═════ Available data ═════

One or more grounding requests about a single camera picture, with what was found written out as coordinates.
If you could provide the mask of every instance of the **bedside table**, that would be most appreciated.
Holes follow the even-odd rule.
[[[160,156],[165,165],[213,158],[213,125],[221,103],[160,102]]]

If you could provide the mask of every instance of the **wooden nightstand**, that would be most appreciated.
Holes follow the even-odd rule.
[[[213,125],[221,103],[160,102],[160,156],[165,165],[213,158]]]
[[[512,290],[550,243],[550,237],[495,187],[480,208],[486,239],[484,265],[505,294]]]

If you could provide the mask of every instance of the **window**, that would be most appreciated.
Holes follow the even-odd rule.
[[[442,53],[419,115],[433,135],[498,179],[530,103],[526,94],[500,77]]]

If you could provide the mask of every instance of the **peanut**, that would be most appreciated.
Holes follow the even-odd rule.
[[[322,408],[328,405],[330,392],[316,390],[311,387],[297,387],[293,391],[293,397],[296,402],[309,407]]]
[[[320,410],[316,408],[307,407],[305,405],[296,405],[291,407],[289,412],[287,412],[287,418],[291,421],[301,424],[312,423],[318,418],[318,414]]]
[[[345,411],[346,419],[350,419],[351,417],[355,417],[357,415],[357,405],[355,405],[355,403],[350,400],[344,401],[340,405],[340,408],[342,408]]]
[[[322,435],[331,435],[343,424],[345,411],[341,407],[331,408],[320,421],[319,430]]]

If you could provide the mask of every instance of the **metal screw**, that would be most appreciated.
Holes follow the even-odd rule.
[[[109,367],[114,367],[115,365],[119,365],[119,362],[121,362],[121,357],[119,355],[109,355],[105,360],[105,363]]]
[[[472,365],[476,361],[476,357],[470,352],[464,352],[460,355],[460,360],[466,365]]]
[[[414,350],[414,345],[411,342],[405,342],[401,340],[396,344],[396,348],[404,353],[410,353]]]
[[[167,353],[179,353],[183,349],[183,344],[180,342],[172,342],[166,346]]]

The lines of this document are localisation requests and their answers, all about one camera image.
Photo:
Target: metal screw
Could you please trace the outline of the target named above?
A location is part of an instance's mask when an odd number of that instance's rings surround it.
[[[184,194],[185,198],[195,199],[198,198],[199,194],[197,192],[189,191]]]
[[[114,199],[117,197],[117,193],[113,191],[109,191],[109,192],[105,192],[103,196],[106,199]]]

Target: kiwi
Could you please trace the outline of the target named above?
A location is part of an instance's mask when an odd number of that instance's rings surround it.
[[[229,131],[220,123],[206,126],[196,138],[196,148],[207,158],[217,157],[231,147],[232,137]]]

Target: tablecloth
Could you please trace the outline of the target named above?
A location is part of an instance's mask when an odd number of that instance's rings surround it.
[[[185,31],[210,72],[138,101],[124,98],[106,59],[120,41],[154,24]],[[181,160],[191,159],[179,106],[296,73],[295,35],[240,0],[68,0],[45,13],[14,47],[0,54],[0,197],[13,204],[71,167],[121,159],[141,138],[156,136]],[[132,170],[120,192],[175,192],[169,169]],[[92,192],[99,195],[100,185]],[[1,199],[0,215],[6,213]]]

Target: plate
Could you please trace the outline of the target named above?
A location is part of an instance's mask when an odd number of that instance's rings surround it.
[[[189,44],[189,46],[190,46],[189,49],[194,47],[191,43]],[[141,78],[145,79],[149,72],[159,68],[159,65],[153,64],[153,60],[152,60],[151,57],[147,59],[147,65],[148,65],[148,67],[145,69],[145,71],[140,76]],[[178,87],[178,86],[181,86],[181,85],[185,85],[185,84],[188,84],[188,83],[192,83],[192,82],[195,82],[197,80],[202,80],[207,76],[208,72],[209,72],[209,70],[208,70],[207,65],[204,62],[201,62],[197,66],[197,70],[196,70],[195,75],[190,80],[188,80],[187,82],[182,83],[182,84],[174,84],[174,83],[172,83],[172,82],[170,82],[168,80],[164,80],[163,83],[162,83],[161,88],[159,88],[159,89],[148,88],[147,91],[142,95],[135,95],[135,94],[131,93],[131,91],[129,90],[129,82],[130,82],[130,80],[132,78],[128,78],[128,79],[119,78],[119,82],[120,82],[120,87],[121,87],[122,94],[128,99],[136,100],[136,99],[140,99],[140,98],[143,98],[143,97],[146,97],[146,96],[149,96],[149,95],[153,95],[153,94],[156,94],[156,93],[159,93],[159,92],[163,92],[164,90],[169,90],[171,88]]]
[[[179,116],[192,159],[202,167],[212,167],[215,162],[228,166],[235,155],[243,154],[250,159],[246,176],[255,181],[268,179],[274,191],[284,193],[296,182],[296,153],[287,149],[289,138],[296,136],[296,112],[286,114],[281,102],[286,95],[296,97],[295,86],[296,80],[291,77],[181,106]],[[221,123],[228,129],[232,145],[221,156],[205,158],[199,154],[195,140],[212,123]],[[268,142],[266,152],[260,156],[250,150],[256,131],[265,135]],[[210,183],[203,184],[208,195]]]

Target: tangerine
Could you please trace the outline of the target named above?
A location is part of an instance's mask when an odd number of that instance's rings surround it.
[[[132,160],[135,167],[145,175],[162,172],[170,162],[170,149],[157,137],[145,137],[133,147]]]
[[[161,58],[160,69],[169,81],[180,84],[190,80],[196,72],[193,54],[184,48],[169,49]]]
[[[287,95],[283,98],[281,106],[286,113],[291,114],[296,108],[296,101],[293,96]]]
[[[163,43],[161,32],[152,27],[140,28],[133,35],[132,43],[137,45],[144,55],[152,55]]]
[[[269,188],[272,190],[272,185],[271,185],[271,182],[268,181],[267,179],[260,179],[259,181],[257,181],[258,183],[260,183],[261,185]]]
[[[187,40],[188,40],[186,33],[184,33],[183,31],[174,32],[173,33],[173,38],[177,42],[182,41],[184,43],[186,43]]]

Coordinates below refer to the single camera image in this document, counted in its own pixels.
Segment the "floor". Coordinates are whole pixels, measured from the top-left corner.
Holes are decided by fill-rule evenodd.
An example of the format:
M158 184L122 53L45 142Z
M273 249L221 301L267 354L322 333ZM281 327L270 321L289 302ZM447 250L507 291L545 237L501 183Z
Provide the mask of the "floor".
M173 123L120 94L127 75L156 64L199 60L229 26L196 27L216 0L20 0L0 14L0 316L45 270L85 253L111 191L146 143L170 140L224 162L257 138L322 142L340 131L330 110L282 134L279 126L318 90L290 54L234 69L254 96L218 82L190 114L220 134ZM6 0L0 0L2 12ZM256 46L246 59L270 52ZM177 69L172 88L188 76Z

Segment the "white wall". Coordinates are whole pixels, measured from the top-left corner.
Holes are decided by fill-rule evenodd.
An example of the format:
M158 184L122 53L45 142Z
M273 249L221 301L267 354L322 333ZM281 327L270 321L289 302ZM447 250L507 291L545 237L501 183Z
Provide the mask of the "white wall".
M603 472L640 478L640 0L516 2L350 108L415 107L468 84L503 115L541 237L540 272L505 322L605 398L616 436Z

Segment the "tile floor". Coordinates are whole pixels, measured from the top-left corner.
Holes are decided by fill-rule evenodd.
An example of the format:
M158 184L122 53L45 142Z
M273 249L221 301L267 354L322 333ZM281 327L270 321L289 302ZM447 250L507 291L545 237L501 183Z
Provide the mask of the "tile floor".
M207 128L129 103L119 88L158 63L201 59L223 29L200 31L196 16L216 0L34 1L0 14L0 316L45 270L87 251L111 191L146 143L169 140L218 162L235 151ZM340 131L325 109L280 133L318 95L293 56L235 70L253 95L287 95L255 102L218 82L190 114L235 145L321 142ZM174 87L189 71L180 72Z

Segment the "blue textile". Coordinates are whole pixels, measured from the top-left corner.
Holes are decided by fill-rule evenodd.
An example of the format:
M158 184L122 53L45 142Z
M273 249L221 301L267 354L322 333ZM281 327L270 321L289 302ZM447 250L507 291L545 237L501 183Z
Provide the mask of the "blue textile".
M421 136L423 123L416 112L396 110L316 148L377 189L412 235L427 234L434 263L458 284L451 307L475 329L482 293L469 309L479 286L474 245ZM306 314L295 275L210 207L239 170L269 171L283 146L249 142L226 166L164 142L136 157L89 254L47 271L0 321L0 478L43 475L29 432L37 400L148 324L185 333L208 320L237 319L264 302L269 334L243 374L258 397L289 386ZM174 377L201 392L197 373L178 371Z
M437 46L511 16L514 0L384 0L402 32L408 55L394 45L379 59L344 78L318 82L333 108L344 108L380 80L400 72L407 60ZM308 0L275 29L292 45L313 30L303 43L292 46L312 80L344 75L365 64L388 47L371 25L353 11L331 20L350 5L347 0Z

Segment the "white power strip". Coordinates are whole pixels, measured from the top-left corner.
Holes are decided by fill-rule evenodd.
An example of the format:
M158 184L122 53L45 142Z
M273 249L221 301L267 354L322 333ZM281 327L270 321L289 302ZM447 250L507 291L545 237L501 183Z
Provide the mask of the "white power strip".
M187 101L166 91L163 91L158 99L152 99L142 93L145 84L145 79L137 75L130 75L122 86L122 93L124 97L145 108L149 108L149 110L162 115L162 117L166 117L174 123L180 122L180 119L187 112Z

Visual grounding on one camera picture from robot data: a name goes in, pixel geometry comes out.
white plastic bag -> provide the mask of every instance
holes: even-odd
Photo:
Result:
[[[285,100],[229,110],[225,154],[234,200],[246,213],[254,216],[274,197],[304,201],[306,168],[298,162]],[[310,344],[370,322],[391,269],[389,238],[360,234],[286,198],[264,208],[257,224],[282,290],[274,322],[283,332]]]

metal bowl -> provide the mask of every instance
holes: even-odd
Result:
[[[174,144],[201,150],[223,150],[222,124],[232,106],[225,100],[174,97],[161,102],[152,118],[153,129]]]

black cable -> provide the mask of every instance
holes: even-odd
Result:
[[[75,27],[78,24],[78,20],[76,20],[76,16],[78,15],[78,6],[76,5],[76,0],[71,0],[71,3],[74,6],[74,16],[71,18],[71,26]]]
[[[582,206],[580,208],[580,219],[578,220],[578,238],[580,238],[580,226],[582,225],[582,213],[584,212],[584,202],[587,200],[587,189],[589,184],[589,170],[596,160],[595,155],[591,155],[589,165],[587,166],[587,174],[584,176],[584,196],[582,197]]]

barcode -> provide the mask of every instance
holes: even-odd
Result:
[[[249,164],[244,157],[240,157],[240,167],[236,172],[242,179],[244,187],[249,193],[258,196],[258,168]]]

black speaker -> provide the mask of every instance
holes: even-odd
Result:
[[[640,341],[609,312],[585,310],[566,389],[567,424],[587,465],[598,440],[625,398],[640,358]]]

═════

Problem details: What lines above contain the string "about"? Copy all of them.

Expected answer:
One or more grounding requests about a single camera picture, with what was found written out as coordinates.
The lines of this document are localisation requests and their answers, all about one camera image.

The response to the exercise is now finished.